Collected data
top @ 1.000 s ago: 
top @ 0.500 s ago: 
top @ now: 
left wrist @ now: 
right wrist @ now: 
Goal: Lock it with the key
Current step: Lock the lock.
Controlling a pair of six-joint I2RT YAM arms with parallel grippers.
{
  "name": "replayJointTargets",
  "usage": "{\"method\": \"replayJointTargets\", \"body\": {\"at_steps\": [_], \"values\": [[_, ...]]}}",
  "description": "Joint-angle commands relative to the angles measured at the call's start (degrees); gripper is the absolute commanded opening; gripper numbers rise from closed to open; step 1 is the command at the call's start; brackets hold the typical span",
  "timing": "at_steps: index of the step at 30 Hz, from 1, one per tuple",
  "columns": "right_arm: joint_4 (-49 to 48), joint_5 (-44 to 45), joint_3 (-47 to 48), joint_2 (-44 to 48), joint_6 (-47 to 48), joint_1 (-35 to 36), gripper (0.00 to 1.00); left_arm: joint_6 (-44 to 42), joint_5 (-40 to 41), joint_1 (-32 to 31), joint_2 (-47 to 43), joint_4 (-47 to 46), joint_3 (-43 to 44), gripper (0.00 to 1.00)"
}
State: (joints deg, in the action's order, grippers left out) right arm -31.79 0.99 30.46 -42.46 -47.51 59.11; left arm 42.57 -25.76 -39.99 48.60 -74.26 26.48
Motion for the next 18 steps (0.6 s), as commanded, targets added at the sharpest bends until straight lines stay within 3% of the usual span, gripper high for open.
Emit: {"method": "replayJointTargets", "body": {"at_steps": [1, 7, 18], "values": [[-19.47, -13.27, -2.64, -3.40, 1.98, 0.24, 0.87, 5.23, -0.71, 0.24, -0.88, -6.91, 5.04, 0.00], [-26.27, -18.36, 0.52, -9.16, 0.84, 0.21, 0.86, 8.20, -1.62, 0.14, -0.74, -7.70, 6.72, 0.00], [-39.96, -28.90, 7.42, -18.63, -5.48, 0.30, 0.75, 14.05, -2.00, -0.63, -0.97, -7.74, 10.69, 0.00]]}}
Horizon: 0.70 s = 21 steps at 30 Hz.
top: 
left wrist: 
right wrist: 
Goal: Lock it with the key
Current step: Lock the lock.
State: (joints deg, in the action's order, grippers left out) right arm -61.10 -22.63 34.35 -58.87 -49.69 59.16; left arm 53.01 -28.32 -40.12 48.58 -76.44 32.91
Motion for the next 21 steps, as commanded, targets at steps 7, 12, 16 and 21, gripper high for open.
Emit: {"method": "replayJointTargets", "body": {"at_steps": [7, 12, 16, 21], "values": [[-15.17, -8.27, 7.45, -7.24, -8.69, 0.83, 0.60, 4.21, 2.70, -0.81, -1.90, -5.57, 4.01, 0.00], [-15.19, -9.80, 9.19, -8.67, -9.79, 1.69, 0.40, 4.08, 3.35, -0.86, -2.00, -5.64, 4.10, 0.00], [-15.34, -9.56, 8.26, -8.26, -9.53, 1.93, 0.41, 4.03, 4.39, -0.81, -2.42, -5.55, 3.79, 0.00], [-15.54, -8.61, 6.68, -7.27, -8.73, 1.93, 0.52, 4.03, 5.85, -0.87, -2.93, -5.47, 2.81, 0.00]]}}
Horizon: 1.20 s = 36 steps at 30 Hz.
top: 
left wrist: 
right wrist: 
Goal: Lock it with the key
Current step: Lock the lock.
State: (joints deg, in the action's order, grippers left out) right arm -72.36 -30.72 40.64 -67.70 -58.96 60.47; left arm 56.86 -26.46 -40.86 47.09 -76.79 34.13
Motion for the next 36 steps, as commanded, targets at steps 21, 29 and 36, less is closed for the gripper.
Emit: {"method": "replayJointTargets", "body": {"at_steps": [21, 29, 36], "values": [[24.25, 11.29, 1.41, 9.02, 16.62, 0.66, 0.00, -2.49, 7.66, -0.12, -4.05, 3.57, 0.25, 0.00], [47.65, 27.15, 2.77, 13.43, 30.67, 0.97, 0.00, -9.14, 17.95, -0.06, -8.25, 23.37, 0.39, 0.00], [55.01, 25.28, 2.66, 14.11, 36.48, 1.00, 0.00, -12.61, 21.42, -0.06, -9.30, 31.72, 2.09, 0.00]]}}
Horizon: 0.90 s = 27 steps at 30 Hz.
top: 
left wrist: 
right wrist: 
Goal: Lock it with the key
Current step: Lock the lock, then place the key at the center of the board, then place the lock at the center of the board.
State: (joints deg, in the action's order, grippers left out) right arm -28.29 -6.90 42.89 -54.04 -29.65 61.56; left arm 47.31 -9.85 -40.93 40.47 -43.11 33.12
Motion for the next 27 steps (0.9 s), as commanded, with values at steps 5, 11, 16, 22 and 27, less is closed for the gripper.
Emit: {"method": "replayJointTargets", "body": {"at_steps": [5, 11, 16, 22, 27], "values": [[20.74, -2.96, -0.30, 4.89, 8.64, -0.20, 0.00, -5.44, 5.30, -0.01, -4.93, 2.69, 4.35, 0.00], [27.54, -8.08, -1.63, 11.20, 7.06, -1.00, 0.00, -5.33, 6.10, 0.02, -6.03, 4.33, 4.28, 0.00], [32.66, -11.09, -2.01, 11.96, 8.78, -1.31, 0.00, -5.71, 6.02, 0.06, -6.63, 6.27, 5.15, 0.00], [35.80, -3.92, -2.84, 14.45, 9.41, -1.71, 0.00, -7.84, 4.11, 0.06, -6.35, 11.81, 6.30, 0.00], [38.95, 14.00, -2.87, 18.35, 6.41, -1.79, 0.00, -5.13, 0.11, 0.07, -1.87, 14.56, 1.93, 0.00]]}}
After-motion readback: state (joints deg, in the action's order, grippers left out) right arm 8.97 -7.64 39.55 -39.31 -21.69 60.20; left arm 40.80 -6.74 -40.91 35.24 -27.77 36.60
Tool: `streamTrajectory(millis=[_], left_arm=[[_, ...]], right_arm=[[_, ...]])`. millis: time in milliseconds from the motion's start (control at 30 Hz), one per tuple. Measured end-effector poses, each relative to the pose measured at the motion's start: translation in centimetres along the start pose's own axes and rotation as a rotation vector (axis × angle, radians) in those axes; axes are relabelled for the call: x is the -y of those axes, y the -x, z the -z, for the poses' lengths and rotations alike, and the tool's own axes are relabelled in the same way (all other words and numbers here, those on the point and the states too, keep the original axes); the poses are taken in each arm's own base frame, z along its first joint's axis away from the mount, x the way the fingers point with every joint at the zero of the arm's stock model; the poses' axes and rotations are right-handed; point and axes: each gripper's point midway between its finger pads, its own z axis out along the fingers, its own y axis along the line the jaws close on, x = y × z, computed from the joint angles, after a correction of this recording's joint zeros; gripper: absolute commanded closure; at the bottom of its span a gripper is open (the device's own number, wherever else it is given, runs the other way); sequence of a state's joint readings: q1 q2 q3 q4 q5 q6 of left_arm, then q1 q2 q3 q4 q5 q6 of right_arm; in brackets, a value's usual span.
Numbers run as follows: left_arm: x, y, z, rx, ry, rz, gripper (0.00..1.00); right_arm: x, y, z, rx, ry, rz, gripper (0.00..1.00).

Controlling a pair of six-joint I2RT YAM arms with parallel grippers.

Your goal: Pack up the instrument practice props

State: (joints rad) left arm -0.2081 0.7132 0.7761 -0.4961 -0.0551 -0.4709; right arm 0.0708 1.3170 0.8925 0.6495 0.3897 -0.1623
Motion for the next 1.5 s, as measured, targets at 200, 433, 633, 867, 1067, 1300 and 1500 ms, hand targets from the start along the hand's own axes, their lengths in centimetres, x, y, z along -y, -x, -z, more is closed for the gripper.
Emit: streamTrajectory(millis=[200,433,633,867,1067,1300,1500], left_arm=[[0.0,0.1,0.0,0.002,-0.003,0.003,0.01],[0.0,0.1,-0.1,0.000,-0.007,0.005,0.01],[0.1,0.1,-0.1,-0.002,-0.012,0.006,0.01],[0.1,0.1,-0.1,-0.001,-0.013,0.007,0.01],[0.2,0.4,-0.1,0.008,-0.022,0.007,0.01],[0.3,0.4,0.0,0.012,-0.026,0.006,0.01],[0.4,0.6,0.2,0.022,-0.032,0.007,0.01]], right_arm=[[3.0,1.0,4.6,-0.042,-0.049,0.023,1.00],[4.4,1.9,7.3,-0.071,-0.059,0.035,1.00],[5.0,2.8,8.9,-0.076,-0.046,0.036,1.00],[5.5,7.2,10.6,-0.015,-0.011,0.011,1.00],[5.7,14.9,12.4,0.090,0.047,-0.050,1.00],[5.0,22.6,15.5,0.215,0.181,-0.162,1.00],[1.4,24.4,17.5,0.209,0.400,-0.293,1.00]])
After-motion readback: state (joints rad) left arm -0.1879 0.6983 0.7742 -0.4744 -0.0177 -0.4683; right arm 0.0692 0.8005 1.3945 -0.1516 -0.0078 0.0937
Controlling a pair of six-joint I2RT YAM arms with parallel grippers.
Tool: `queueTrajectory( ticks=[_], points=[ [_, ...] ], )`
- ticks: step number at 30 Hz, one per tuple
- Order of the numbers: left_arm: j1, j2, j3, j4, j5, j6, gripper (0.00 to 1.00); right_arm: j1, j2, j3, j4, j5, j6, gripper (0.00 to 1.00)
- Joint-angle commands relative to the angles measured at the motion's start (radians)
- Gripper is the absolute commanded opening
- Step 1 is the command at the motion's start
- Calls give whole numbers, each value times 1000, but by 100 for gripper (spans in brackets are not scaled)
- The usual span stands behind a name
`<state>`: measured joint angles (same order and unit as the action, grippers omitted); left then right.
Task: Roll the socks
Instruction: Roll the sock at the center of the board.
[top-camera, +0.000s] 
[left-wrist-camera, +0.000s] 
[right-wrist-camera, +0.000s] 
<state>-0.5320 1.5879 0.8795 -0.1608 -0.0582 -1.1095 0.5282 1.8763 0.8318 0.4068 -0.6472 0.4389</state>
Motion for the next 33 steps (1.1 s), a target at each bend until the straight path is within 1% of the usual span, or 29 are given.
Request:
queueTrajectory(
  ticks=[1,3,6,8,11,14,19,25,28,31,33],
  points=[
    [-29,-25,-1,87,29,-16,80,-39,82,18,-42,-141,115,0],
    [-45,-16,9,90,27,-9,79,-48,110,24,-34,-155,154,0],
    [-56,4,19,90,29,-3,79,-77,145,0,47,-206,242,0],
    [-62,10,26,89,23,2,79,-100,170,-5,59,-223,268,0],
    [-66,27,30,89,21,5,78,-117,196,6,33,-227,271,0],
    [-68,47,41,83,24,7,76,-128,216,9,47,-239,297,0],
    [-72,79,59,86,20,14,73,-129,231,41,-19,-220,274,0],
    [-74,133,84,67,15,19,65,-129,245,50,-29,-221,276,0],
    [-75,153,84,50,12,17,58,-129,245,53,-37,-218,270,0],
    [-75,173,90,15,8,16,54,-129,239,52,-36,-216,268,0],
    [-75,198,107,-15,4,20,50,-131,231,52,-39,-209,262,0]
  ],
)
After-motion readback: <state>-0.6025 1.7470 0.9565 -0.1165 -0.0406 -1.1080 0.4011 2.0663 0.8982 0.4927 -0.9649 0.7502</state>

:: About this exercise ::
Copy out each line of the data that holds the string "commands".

:: The answer ::
  "description": "Joint-angle commands relative to the angles measured at the call's start (degrees); gripper is the absolute commanded opening; gripper numbers rise from closed to open; step 1 is the command at the call's start; brackets hold the typical span",
- Joint-angle commands relative to the angles measured at the motion's start (radians)

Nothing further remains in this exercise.